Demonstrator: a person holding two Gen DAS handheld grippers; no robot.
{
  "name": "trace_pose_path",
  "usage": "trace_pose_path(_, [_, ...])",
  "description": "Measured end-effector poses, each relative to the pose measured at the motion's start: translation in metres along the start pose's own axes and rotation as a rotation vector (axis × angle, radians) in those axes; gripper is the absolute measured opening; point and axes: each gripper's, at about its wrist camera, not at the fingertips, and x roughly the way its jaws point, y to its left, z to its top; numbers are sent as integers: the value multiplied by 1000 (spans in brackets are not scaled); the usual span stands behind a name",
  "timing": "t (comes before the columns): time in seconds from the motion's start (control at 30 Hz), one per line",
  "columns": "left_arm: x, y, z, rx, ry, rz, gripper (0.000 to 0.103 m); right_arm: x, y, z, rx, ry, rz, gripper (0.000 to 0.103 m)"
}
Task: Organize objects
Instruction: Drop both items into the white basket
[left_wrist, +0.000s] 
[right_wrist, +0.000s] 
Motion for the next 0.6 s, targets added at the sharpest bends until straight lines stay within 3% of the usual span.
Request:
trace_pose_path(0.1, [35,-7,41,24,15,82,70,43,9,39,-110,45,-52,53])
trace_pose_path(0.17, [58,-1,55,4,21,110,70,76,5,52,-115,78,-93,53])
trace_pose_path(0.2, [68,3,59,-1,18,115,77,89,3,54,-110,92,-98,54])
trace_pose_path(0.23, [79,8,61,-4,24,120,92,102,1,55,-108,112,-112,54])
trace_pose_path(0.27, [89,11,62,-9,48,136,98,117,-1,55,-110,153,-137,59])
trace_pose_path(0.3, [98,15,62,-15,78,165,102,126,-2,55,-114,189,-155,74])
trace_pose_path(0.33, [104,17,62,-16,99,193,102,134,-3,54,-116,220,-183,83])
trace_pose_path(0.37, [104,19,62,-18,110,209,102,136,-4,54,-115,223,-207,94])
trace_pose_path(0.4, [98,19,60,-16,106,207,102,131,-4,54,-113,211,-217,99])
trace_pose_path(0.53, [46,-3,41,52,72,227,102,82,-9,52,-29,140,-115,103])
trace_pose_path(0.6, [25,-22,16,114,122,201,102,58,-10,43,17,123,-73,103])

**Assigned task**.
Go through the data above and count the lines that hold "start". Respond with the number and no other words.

**Response below**.
2